How to complete this task → Give back every record exactly, images excluded.

(Records from a data collection)
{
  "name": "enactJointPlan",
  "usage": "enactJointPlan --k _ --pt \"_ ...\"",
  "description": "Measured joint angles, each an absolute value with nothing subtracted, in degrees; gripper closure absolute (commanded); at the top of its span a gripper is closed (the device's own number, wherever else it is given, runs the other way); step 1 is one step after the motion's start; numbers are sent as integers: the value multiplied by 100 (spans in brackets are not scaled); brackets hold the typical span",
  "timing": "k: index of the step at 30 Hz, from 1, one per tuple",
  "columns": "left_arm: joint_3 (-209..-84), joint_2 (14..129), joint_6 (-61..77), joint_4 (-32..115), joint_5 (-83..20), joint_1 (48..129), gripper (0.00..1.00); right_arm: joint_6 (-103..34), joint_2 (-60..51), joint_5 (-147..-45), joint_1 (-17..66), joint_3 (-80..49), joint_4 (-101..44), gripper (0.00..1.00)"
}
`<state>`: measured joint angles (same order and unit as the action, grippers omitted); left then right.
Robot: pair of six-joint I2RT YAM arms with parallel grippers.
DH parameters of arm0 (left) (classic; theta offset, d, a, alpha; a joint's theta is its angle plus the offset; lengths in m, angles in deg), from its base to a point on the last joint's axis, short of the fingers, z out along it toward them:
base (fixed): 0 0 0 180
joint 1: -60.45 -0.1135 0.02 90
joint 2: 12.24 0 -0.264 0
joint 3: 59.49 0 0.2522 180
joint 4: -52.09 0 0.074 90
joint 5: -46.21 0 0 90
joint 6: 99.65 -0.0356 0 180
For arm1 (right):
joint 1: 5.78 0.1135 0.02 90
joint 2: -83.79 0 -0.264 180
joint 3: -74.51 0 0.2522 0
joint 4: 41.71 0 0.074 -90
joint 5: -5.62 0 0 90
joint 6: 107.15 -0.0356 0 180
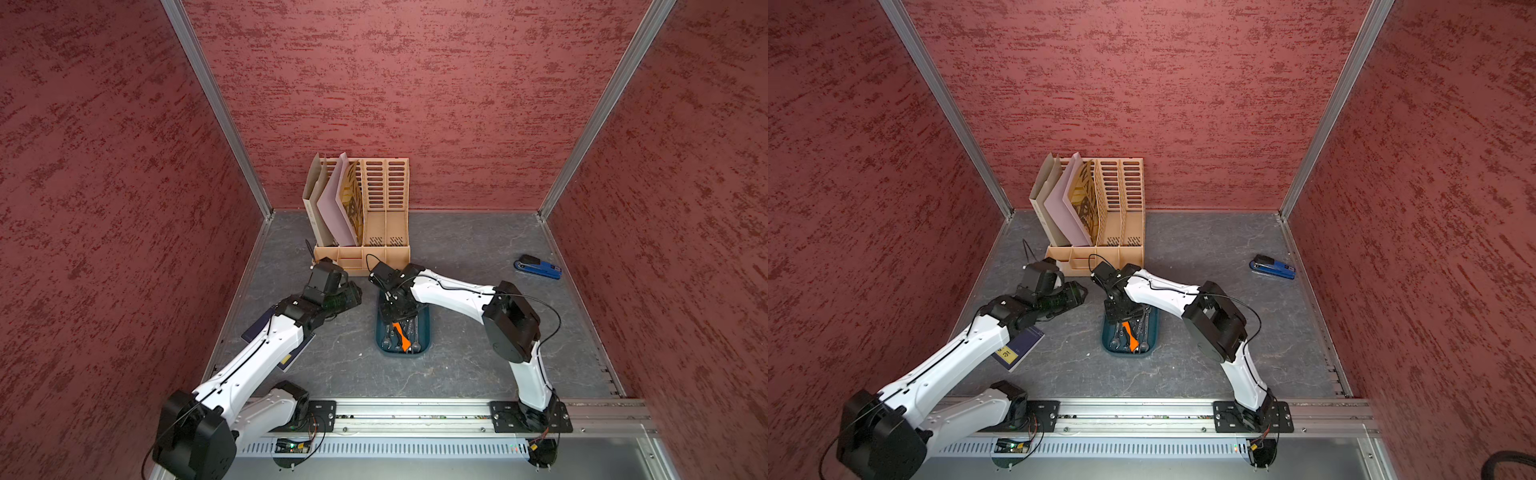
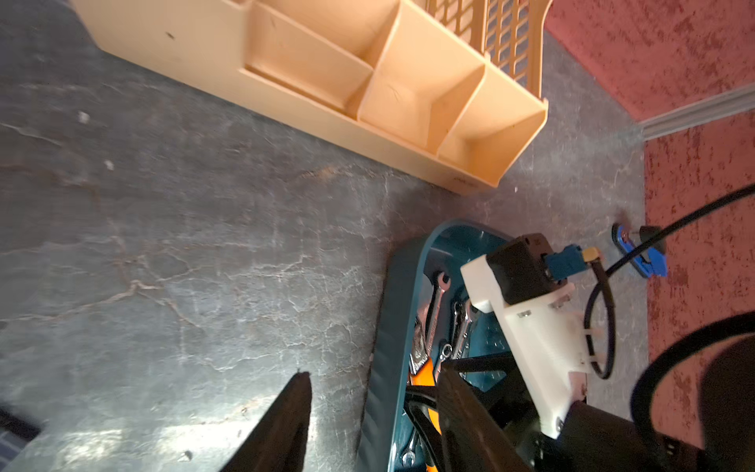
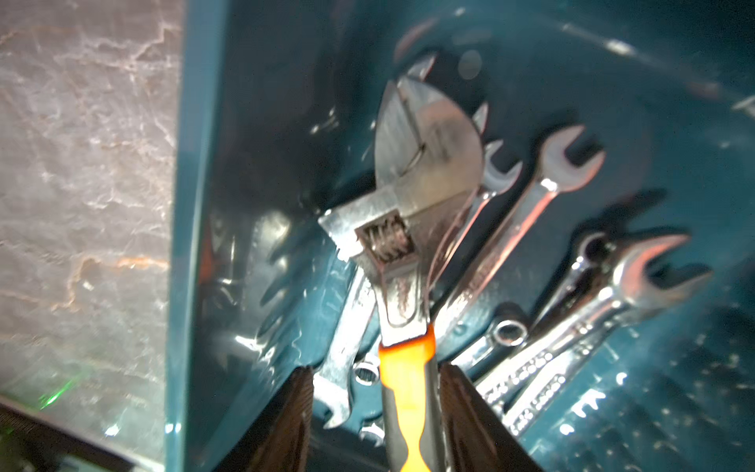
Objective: Take out the wrench from the storage box
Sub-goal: Pick up the wrench from the storage box.
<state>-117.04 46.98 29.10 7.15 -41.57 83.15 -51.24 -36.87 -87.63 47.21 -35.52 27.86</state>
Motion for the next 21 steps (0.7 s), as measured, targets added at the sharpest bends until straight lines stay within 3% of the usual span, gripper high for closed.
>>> enactJointPlan --k 14,21 --pt "-11505 4491 2842 359 -4209 7968 46 -5078 -4092 -8306 4728 -3707 3059 48" --pt "-11427 4491 2844 357 -4165 7931 45 -5084 -4168 -8347 4739 -3759 3044 68"
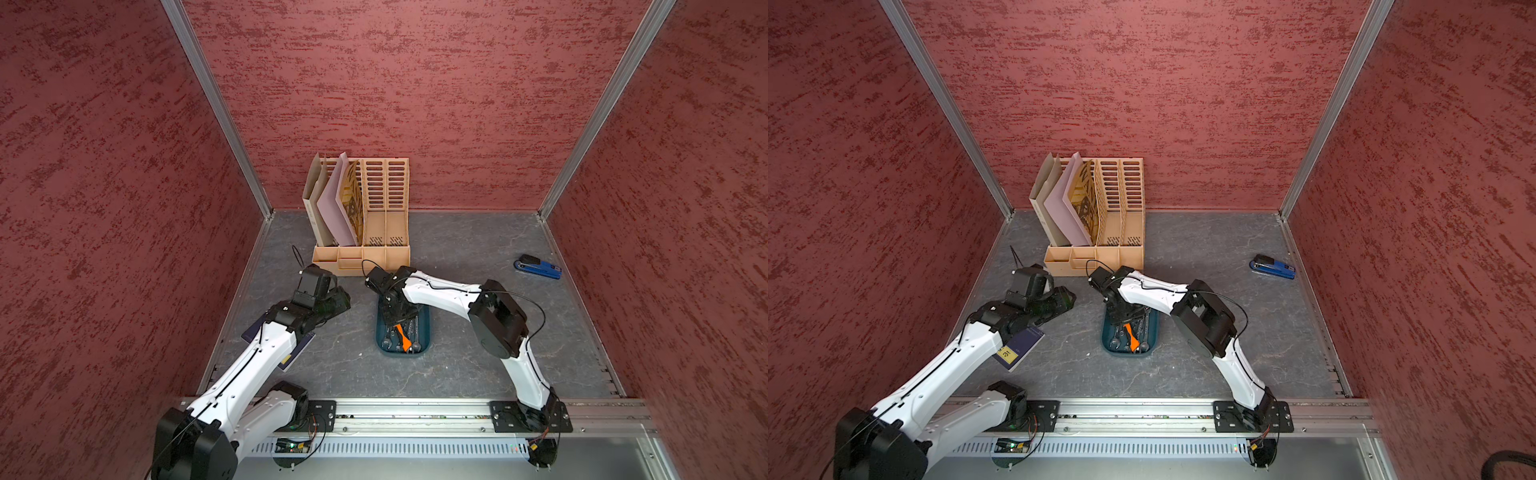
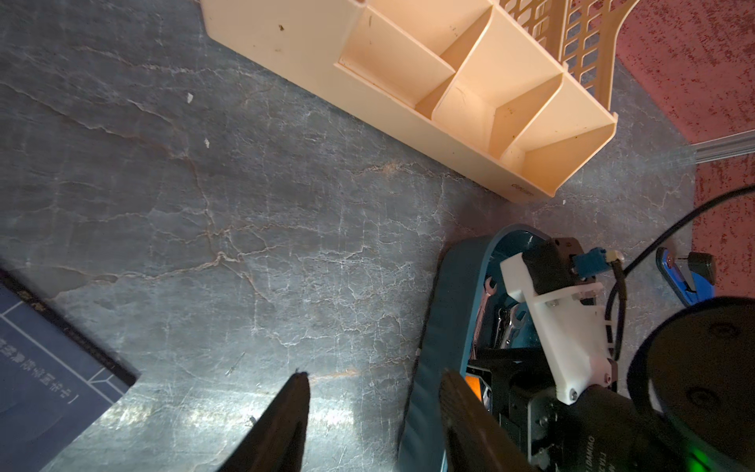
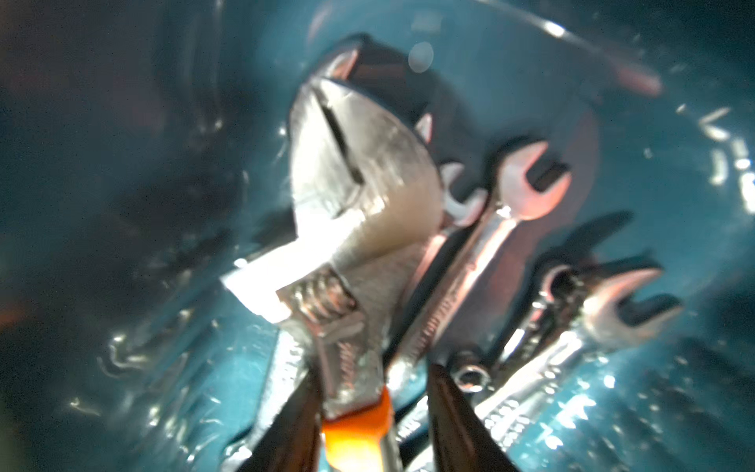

Solution →
{
  "name": "enactJointPlan",
  "usage": "enactJointPlan --k _ --pt \"_ ...\"",
  "description": "Measured joint angles, each an absolute value with nothing subtracted, in degrees; gripper closure absolute (commanded); at the top of its span a gripper is closed (the device's own number, wherever else it is given, runs the other way); step 1 is one step after the motion's start; numbers are sent as integers: the value multiplied by 100 (spans in brackets are not scaled); brackets hold the typical span",
  "timing": "k: index of the step at 30 Hz, from 1, one per tuple",
  "columns": "left_arm: joint_3 (-209..-84), joint_2 (14..129), joint_6 (-61..77), joint_4 (-32..115), joint_5 (-83..20), joint_1 (48..129), gripper (0.00..1.00); right_arm: joint_6 (-103..34), joint_2 (-60..51), joint_5 (-147..-45), joint_1 (-17..66), joint_3 (-80..49), joint_4 (-101..44), gripper (0.00..1.00)"
}
`<state>`: measured joint angles (same order and unit as the action, grippers omitted); left then right.
Robot: pair of six-joint I2RT YAM arms with parallel grippers.
DH parameters of arm0 (left) (classic; theta offset, d, a, alpha; a joint's theta is its angle plus the offset; lengths in m, angles in deg), from its base to a point on the last joint's axis, short of the fingers, z out along it toward them:
base (fixed): 0 0 0 180
joint 1: -60.45 -0.1135 0.02 90
joint 2: 12.24 0 -0.264 0
joint 3: 59.49 0 0.2522 180
joint 4: -52.09 0 0.074 90
joint 5: -46.21 0 0 90
joint 6: 99.65 -0.0356 0 180
For arm1 (right):
joint 1: 5.78 0.1135 0.02 90
joint 2: -83.79 0 -0.264 180
joint 3: -74.51 0 0.2522 0
joint 4: 41.71 0 0.074 -90
joint 5: -5.62 0 0 90
joint 6: 107.15 -0.0356 0 180
Objective: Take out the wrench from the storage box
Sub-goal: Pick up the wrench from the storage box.
<state>-117.04 46.98 29.10 7.15 -41.57 83.15 -51.24 -36.87 -87.63 47.21 -35.52 27.86</state>
Motion for the next 21 steps (0.7 s), as measured, targets added at the sharpest bends until straight lines stay within 3% of the usual span, gripper high for closed.
>>> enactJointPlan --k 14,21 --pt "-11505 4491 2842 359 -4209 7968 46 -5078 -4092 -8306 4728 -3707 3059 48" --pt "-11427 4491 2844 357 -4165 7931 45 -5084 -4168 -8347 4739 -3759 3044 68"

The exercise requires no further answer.